Try playing just the lower note of the octave with your left hand. If the left hand is a mixture of octaves and smaller intervals that you can reach, it might sound better if you only play the bottom note of the smaller intervals as well - just experiment.

There are collections of studies and exercises written for students who can't stretch octaves - for example https://imslp.org/wiki/25_Etudes_faciles_et_progressives%2C_Op.100_(Bertini%2C_Henri) and https://imslp.org/wiki/32_%C3%89tudes_faciles_et_sans_octaves%2C_Op.315_(Battmann%2C_Jacques-Louis). Try Googling "piano studies without octaves" to find more. Pieces like that will help to develop your playing skills without over-stretching your hands, and you will probably find that after a while you can stretch octaves comfortably.
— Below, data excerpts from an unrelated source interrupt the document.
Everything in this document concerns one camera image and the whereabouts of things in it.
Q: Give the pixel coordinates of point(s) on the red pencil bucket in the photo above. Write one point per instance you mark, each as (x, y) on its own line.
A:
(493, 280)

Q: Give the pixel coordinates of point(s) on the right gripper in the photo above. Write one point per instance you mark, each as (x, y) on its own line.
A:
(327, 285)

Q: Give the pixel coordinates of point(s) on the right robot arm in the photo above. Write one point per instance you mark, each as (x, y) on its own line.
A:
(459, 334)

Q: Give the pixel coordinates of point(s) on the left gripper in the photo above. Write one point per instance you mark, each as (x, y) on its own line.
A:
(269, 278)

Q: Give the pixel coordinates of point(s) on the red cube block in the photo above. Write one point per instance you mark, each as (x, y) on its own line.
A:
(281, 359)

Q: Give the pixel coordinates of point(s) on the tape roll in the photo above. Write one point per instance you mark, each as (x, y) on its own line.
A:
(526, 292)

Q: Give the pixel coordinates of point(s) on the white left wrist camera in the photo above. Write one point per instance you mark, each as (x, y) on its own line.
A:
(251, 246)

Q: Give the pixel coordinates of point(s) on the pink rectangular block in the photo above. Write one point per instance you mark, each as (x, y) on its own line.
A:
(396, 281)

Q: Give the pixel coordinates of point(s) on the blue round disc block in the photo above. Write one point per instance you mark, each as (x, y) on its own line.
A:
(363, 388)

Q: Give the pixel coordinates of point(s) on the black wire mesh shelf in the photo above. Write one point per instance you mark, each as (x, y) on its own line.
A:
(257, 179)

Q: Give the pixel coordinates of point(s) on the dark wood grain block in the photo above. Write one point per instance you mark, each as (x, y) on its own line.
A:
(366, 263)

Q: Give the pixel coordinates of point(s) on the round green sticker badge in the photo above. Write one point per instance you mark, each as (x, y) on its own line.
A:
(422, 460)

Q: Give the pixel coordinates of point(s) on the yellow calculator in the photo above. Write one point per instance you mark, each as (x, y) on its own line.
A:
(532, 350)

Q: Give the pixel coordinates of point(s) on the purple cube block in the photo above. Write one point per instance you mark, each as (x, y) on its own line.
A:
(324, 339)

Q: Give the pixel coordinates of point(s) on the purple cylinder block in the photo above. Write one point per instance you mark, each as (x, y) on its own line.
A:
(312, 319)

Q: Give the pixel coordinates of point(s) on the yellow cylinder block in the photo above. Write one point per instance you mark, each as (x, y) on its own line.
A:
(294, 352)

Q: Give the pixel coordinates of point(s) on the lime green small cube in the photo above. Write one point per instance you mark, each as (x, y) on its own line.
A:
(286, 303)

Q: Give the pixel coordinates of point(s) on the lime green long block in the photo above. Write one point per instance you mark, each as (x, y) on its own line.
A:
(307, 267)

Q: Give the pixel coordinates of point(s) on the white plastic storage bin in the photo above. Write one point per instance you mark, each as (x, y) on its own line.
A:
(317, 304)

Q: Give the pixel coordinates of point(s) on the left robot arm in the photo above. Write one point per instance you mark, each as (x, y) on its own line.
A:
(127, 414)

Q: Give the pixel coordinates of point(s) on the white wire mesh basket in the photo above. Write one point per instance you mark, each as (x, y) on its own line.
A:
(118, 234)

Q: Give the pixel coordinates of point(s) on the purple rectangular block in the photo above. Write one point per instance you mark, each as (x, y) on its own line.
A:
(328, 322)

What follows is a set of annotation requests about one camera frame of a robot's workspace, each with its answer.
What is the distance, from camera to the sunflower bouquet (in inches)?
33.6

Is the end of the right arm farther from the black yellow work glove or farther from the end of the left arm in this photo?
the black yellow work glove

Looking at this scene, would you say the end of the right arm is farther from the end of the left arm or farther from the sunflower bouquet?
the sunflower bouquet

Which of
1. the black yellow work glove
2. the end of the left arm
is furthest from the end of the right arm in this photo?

Final warning - DON'T try to fix this "problem" with "stretching exercises," unless you are being taught by somebody who understands what they are asking you to do! Playing keyboards is perfectly safe, but if keep trying to do things that are physically too hard for you, it is possible to permanently damage your hands. Don't go there - in particular, if attempting to play something hurts you, then stop trying.

  • 1
    Superb answer - worth more than+1. Underlining the 'don't try to stretch too much'. Try also to avoid stretchy left hands in pieces you're learning at the moment. A teacher will help a lot here.
    – Tim
    Aug 17, 2018 at 12:51
  • 3
    I don't know if an average size adult could stretch a 10th. Perhaps an average-sized man. A woman's hands tend to be smaller. I am 5'8" and have large hands for a woman and a large spread, having played piano since the age of 3. When I was 12, my piano teacher remarked on the size of my hands and said that my bones grew further apart since I was playing so much while growing. I can stretch a 10th but not comfortably. While playing, I could probably play a 9th easily.
    – Heather S.
    Aug 17, 2018 at 13:00
  • Thanks. I'll try playing just the lowest note. I'm an adult woman. I can play a 9th on my right hand easily, but it is incredibly difficult on my left. Hopefully it will get better over time.
    – Belle
    Aug 17, 2018 at 13:36
  • I don't understand what's wrong with stretching exercises, could you explain? I do them every day before playing guitar, and they really help a lot. Not sure why the same wouldn't be true for piano. Stretching properly is a great way to improve flexibility.
    – user428517
    Aug 17, 2018 at 15:21
  • 1
    There's nothing wrong with doing stretching exercises correctly and with proper supervision. But just trying to force yourself to do stretches that are too big for you on a piano keyboard can cause damage to tendons and ligaments which are effectively incurable, and debilitating enough to make "serious" keyboard playing impossible for the rest of your life. Even professionally trained musicians can screw up big time over this. Read elenaklionsky.com/article.html as a warning.
    – user19146
    Aug 17, 2018 at 17:05

Convert the octave to a fifth. I write my own music and I can verify I rarely (if ever) use octaves. As leftroundabout mentioned it only thickens the noise, and with the synthesizer instruments I use, those can actually introduce all sorts of unwanted and unexpected extra frequencies.